What’s funny is that while the US government loves to point the finger at religious persecution and discrimination going on elsewhere in the world, it likes to ignore its own discriminatory behavior based on the prohibition of cannabis. In fact, in a 2020 report, America called out several countries for discrimination against consumers related to the religious use of cannabis, even as the US holds a federal policy that not only restricts use, but which has repeatedly punished people for it.
Which countries did the US remark on? It stated the decriminalization in Barbados and Antigua works to “uphold the religious rights of persons of the Hindu and Rastafarian faiths.” It went on to say regarding this country: “In the wake of decriminalization of marijuana use and cultivation for religious purposes, Rastafarian leaders continued to state publicly the government had taken steps to recognize the dignity and worth of the Rastafarian community”.
Of Jamaica it said: “Rastafarians continued to report wider societal acceptance despite what they said was their continuing to be typecast as marijuana dealers, as well as certain limitations associated with their wearing dreadlocks and smoking marijuana.” It went on to explain that Jamaican banks are applying pressure to the US for bank protection legislation, so they’re not penalized for working with cannabis companies.
Of Sierra Leone it said, “The government continued to enforce a law prohibiting the production, sale, and consumption of marijuana… Rastafarians said this prohibition was an infringement on their religious freedom to access cannabis, a core component of their religious practices.”
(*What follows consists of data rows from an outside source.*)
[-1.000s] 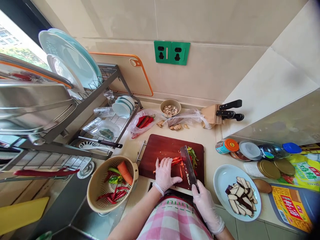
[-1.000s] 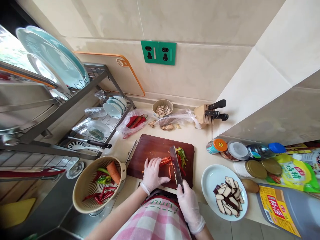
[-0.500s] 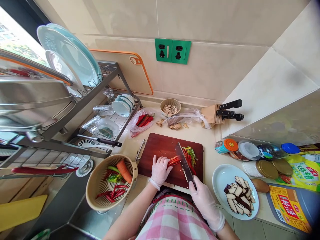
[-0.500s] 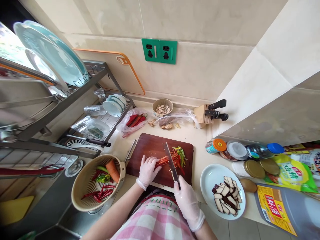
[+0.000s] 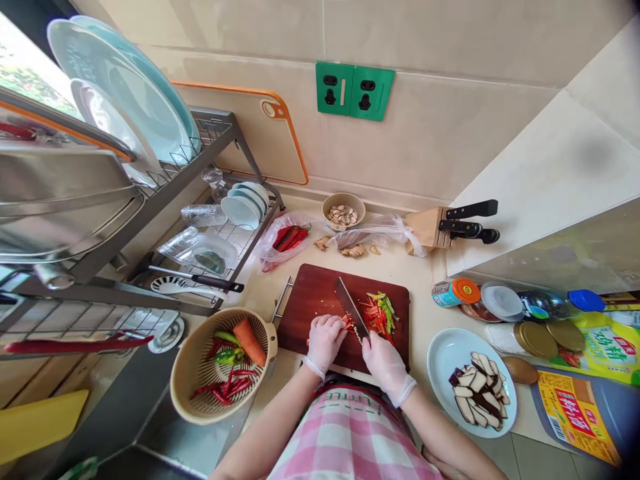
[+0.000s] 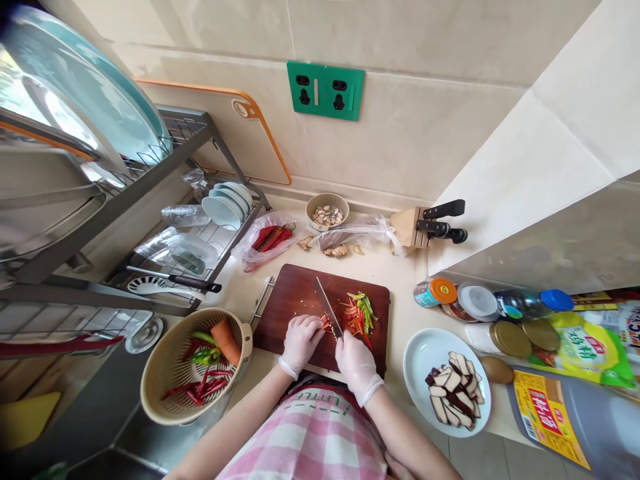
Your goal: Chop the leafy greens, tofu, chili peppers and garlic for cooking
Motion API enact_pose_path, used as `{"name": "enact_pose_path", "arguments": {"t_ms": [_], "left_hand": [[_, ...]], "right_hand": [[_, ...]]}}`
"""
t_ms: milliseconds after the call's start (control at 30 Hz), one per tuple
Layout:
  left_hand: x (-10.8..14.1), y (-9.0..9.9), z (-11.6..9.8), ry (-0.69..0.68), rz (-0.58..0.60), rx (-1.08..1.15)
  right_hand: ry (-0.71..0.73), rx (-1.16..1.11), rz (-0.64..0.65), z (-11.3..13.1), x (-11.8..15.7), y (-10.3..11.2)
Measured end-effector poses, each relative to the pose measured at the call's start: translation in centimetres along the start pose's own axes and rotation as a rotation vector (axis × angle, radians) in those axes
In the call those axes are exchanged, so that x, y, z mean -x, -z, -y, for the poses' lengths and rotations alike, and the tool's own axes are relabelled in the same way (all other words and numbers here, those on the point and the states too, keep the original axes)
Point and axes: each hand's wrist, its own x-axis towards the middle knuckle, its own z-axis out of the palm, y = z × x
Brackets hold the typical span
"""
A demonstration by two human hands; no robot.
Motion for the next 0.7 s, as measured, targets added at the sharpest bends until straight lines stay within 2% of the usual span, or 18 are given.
{"name": "enact_pose_path", "arguments": {"t_ms": [100, 200, 300, 400, 500, 700], "left_hand": [[-1.0, -0.5, -0.8, -0.003, 0.034, -0.017], [-2.2, -1.0, -1.9, 0.006, 0.062, -0.025], [-2.3, -0.8, -2.1, 0.039, 0.024, 0.027], [-1.1, -0.1, -1.2, 0.044, -0.024, 0.097], [-0.3, 0.1, -0.1, -0.007, 0.013, 0.121], [-0.9, -0.4, 0.1, -0.056, 0.017, 0.156]], "right_hand": [[0.001, -0.099, -0.052, -1.9, -0.2, 0.3], [-0.007, -0.126, -0.130, -3.6, 0.7, 1.3], [0.014, -0.085, -0.146, -4.1, 2.1, 2.4], [0.012, -0.046, -0.101, -3.3, 3.2, 2.7], [0.007, -0.005, -0.037, -2.1, 3.4, 2.3], [-0.040, 0.080, 0.030, 0.3, 1.5, 1.0]]}}
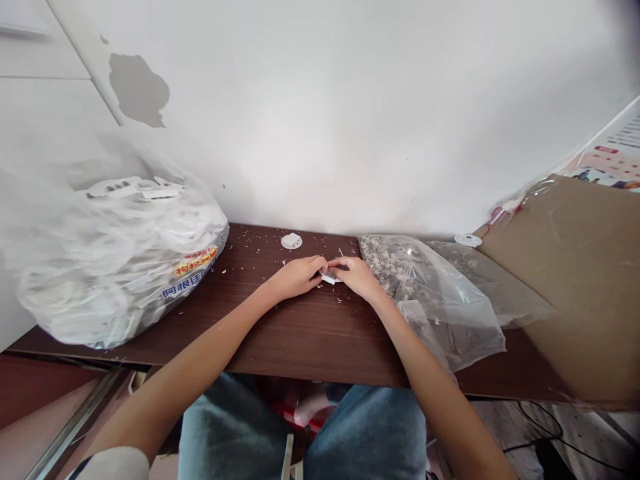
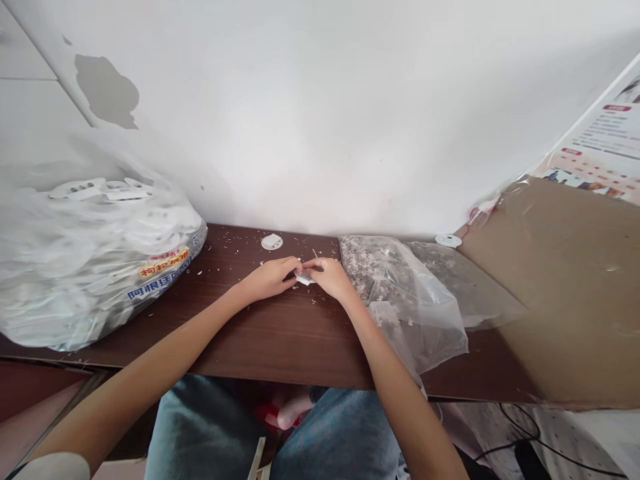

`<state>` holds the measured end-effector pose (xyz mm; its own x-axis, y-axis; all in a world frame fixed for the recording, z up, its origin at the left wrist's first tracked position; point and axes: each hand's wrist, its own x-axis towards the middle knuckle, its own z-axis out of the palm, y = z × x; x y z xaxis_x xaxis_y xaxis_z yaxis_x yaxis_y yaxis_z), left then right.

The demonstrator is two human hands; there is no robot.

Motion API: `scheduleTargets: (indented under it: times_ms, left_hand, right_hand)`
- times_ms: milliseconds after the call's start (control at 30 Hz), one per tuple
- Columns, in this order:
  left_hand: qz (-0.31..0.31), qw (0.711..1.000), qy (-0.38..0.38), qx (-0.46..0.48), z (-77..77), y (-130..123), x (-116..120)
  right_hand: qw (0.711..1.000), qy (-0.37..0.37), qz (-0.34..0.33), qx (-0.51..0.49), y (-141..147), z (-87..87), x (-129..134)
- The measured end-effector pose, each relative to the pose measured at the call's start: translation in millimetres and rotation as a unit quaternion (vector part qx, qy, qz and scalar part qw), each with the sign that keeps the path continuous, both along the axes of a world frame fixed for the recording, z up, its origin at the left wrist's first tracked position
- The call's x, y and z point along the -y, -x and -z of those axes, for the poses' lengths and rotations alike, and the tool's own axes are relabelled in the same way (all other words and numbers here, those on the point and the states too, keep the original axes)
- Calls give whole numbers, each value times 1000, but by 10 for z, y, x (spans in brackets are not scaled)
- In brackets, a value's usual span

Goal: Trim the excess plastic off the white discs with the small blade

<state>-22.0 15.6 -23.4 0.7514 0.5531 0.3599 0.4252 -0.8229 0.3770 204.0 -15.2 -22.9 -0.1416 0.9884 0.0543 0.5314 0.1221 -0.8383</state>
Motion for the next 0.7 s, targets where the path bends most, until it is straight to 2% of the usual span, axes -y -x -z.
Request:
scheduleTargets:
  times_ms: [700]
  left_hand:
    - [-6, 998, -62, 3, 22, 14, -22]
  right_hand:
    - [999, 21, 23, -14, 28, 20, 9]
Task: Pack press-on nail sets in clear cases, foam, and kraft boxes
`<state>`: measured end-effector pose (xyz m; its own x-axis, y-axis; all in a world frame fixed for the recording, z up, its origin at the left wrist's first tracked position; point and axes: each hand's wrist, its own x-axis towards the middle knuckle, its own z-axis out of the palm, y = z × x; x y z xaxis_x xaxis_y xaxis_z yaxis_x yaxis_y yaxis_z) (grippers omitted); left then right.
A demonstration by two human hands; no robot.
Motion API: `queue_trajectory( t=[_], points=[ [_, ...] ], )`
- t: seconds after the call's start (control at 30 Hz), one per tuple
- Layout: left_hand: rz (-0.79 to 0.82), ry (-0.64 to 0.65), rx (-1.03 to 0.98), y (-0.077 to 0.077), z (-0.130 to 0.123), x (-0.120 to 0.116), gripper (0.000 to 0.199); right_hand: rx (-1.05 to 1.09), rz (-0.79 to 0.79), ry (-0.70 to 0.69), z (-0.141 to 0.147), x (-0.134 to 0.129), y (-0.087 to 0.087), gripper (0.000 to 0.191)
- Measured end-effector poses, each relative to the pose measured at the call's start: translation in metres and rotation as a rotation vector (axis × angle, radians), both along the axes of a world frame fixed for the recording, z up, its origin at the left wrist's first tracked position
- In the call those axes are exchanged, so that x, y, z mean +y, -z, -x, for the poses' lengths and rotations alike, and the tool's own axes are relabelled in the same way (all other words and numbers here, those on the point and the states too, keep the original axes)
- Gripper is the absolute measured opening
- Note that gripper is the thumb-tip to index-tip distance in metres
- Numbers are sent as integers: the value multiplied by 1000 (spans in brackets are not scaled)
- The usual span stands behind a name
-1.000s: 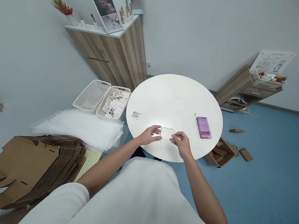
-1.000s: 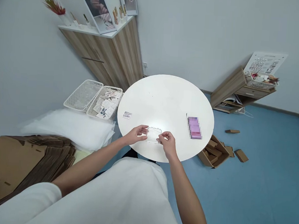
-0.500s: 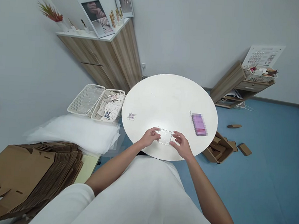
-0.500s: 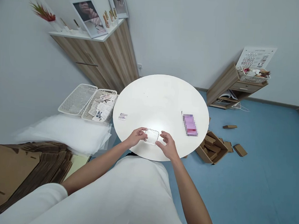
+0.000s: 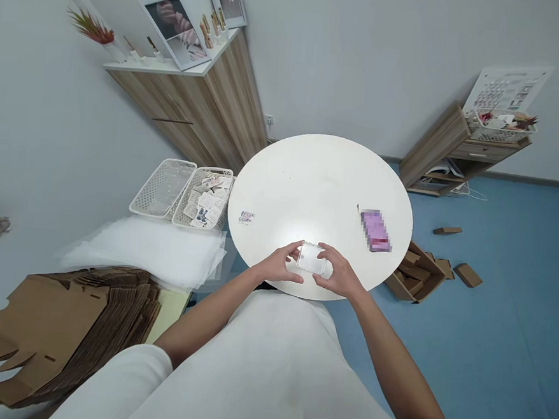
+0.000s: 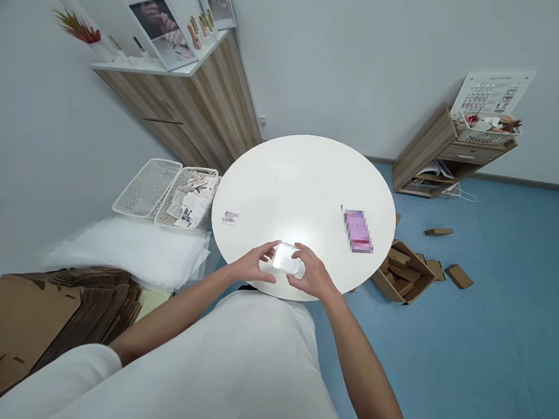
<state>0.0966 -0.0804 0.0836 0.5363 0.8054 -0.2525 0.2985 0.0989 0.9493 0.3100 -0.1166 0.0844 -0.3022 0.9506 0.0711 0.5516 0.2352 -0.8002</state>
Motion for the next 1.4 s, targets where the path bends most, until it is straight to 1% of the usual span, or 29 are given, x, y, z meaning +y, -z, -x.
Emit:
queue_trajectory(
  t=[0.07, 0.23, 0.47, 0.6, 0.8, 0.93, 1.07, 1.2, 1.27, 1.33, 1.4],
  points=[
    [-52, 9, 30, -2, -2, 1, 97, 12, 5, 14, -4, -1, 0, 39],
    [-108, 40, 39, -1, -12, 6, 85, 60, 12, 35, -7, -2, -1, 39],
    [-160, 98, 18, -7, -16, 7, 76, 67, 7, 30, -11, -3, -3, 38],
    [-168, 94, -10, -2, -18, 5, 74, 49, -28, 24, -14, -4, -4, 37],
    [-72, 86, -119, 10, -19, 1, 77, 66, -55, 13, -17, -2, -3, 37],
    [-22, 45, -147, 14, -18, 1, 80, 189, 17, 20, -17, 3, 1, 39],
    [94, 18, -233, 15, -17, 1, 81, 195, 86, 6, -16, 11, 0, 38],
    [192, -54, -296, 15, -12, 4, 76, 194, 114, 14, -13, 16, -3, 38],
    [250, -87, -300, 17, -9, 5, 69, 187, 130, 15, -13, 16, -4, 39],
    [313, -106, -295, 19, -7, 5, 60, 183, 172, 2, -13, 16, -6, 38],
    [342, -126, -278, 22, -6, 4, 56, 190, 233, 2, -14, 19, -6, 36]
  ],
)
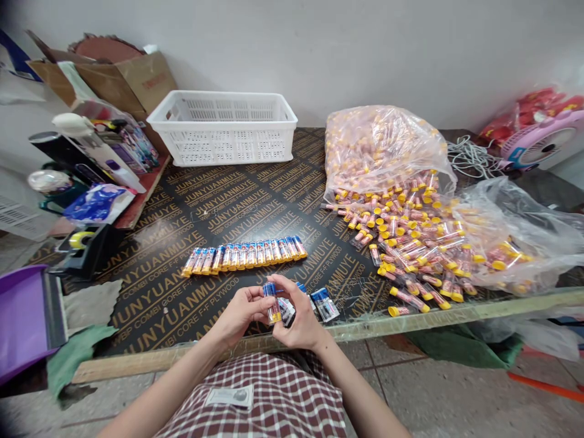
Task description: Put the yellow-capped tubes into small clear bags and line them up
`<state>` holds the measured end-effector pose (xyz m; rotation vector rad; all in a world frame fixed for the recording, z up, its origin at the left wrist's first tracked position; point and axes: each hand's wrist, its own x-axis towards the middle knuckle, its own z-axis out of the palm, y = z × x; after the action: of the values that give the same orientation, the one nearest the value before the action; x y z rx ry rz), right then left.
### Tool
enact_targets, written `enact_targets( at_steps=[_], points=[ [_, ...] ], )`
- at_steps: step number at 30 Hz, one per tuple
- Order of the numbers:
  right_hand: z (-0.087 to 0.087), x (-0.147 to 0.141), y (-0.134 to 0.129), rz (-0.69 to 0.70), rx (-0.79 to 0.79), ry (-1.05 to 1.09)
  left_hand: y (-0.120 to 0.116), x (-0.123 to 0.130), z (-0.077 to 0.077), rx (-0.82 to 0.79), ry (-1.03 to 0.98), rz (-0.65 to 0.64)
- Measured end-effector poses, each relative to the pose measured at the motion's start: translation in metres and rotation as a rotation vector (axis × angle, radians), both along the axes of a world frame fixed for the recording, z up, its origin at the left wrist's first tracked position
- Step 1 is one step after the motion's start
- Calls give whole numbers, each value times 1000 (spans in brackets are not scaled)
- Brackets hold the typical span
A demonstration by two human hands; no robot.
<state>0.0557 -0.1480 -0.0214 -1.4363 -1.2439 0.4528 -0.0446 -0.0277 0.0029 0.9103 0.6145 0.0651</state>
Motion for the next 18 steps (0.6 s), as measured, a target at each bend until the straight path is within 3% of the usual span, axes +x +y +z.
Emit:
enact_targets(
  at_steps=[4, 6, 9, 12, 15, 18],
  points=[
    [0, 2, -1, 10, -9, -15, 1, 1, -4, 28, -1, -14],
    [1, 15, 2, 3, -23, -75, 4, 1, -10, 131, 27, -15],
    [2, 54, 15, -79, -44, -217, 12, 0, -24, 628, 214, -49],
    [-2, 103, 34, -146, -128, -326, 14, -2, -39, 1181, 447, -210],
    [-9, 137, 53, -104, -195, -377, 11, -1, -51, 1374, 512, -332],
    [-15, 147, 64, -61, -212, -401, 8, 3, -58, 1379, 457, -334]
  ],
)
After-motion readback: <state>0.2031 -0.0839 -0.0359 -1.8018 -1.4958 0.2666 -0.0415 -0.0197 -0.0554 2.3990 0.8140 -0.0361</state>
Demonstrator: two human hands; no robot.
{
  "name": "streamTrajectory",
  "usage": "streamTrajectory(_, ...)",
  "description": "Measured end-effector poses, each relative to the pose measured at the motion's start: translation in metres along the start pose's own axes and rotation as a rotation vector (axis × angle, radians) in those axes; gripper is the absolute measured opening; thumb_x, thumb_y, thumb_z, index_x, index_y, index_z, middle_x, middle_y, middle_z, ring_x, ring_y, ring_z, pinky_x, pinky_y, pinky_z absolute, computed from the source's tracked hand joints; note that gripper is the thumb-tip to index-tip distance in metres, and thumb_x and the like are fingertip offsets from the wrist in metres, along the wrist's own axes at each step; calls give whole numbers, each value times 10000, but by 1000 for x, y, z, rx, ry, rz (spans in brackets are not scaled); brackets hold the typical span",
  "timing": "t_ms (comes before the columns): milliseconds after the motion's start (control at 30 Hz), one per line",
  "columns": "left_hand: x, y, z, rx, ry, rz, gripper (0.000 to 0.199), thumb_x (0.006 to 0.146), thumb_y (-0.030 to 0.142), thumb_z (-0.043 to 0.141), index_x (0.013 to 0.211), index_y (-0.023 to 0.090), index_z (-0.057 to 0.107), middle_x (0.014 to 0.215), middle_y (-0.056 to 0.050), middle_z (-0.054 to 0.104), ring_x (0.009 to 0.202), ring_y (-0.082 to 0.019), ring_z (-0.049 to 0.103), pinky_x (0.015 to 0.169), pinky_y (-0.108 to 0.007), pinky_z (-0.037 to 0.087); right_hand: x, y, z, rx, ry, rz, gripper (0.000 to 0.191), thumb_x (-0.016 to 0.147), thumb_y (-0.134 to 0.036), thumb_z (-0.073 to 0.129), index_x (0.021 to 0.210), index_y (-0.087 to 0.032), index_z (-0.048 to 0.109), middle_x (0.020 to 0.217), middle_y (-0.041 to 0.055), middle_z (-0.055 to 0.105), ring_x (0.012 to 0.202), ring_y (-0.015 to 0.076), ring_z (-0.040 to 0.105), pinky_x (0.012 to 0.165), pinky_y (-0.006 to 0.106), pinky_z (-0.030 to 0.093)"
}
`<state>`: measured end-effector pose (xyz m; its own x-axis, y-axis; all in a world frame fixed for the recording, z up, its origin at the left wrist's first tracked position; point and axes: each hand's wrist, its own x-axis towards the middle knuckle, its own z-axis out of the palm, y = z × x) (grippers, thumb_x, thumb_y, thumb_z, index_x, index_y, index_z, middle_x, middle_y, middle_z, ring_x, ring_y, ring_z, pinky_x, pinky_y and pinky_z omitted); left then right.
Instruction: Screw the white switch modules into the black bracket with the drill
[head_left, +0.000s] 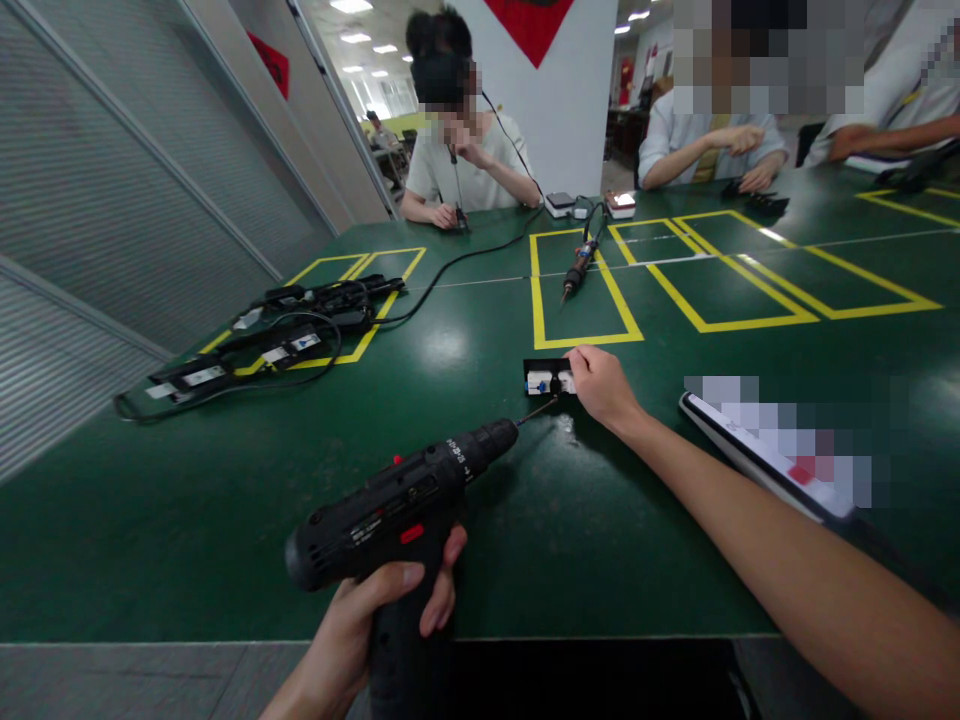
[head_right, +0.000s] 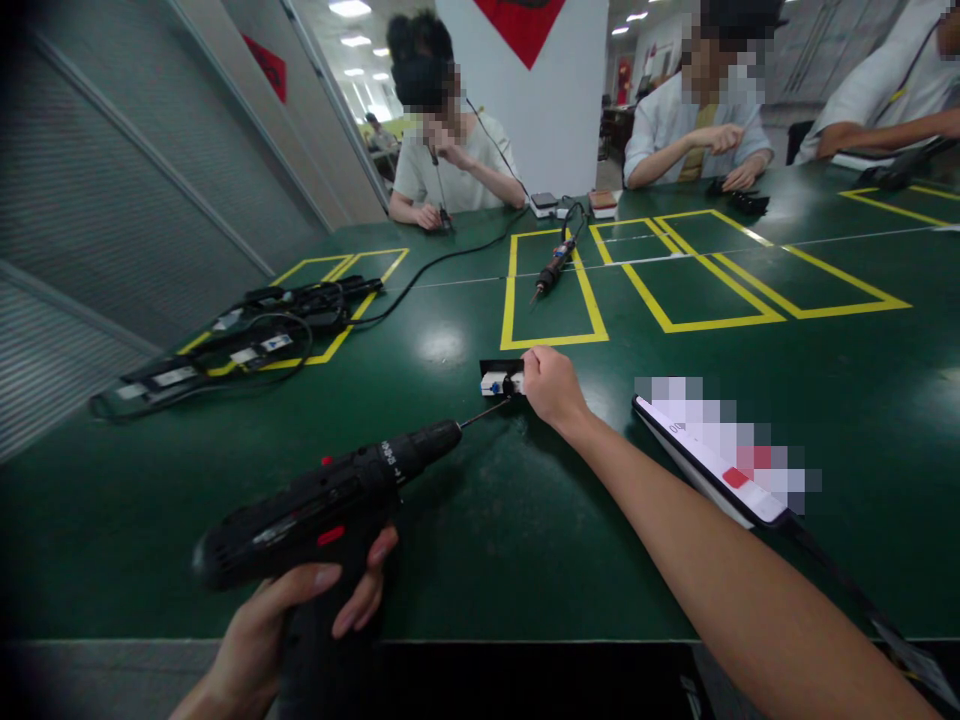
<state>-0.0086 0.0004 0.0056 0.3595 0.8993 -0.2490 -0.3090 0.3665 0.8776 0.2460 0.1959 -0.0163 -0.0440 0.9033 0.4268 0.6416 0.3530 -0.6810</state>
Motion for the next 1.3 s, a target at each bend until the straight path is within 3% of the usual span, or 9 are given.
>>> streamTrajectory(1300, -1, 0, -1, 38, 16, 9, 257, 781, 301, 450, 890, 91, 550, 503, -36, 514, 480, -144, 441, 526, -280, 365, 0, -1, 0, 15, -14, -15, 328, 887, -232, 334, 799, -140, 636, 801, 87, 648, 737, 185, 565, 666, 278, 375)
These are just a few examples from the report which make clear that prohibitive stances are seen as discriminatory. Of course, that was all from 2020. A more recent report exists for 2021. How crazy is the US of A? While the country is still on weed lockdown, Secretary of State Antony Blinken made this statement in a briefing for the federal Report on International Religious Freedom:
“Religious freedom is a human right; in fact, it goes to the heart of what it means to be human—to think freely, to follow our conscience, to change our beliefs if our hearts and minds lead us to do so, to express those beliefs in public and in private… “ For many people around the world this right is still out of reach.”
Much like the one prior to it, this report documents all the religious discrimination suffered by those who seek to use cannabis for religious purposes, with countries listed including the Bahamas, where it said “Rastafarians said police continued to arrest them for possessing small quantities of marijuana used in ceremonial rituals”, saying law enforcement was “disrespectful and intimidated them during detention.”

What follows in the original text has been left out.